一本是深蓝色的布封面,一本是灰褐色的,边角卷着,上面沾着泥印子和汗渍。
扈满仓把册子竖起来,在另一本册子封面上敲了两下。
“成了。”
卢村长点了点头,把册子揣回怀里。
扈长赢站在旁边,看了他爹一眼,又看了看卢村长。
“今天完成了大头,明日应该能轻松一些。”
卢村长没有马上接话。
他把手从怀里抽出来,摸着黑朝田埂的另一头看了一眼,那边什么也看不见,只有黑沉沉的一片。

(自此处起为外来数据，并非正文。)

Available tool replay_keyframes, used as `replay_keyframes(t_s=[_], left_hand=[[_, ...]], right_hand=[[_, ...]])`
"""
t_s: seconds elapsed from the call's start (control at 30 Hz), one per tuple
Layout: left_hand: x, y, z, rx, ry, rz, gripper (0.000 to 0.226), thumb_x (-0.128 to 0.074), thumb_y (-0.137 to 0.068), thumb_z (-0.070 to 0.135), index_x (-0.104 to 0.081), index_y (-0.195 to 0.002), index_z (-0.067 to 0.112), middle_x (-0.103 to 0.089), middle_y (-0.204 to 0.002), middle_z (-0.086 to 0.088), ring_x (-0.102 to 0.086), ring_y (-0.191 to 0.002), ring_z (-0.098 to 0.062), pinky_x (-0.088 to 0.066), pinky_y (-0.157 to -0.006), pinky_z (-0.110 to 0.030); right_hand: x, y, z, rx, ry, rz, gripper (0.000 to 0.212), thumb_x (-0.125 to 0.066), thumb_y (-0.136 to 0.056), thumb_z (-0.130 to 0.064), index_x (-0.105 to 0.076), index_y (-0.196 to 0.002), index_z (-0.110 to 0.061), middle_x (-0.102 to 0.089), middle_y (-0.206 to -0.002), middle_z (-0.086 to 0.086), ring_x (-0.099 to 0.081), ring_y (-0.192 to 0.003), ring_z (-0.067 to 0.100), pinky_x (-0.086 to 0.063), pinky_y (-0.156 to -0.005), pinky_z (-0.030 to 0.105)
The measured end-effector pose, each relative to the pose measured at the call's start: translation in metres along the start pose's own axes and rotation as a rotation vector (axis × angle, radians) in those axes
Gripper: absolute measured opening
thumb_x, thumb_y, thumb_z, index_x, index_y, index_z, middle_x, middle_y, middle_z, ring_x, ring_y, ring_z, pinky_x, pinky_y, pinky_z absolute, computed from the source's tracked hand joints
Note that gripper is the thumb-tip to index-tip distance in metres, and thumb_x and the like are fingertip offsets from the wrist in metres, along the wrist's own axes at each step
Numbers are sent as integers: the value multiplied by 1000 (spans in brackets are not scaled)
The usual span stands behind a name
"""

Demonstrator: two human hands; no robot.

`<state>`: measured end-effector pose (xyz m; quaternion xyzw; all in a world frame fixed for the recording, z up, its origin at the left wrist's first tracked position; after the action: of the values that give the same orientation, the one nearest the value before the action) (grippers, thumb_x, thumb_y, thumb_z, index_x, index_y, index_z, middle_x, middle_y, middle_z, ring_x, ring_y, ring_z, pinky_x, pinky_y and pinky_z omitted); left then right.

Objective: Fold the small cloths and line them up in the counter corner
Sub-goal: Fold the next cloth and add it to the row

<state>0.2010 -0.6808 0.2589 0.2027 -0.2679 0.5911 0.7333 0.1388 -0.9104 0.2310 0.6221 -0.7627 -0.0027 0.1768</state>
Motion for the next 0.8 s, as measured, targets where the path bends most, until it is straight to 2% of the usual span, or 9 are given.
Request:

他叹了口气,声音不大,但在这安静的夜里有好一阵绵延的回音。
“明日才更琐碎。”他说。
扈满仓看着他,扈长赢也看着他。
卢村长的语气不紧不慢,“明日田亩分派好了,很多人家分到的水田和旱田都不在一处。一家人的地分成好几块,东一块西一块,种起来不方便。每家都想把自家的地归拢到一处,挨得近些,好打理。”
他顿了顿,又道:“到时候他们就会相互协商,换地。你家的给我,我家的给你。或者补一些银钱,或者用其他东西抵。谈妥了,他们就会来找我们。”
扈满仓接话,“我们出文书?”
“对!”卢村长道,“换地就算成了。他们拿着我们出的文书,到县衙去备案。县衙那边认村里的文书,只要上面写清楚了换了什么、换了多少、双方都签了字画了押,县衙就照着录档。”
卢承西愣了一下,“那岂不是好多人家都要换?”
卢村长点了点头。
“每年村里都有几回这样的事。分地的时候各家各处,分完了总要归拢一下,才好种。今年咱们是刚来,两个村的人合在一起,很多人彼此还不熟悉,换地的事恐怕要比往年拖得更久一些。”
扈满仓没有说话,只是把册子又翻开来,借着灯光看了一眼上面那些名字和数字,然后合上,塞进怀里。
“你说得对。”他开口了,“明日的事儿肯定不比今天少。”
他转过头看了扈长赢一眼,叮嘱道:“明天多准备一些笔墨纸砚。纸裁好,墨多磨两碗。今天用的墨,写到后面都淡了,看不清字。”
扈长赢应声:“知道了,爹。”
卢村长把手里的油灯递给儿子,“走吧,回去用饭。早些歇一歇。”
他转过身,朝村子的方向走了两步,又停下来,回过头看了一眼身后那片黑沉沉的田地。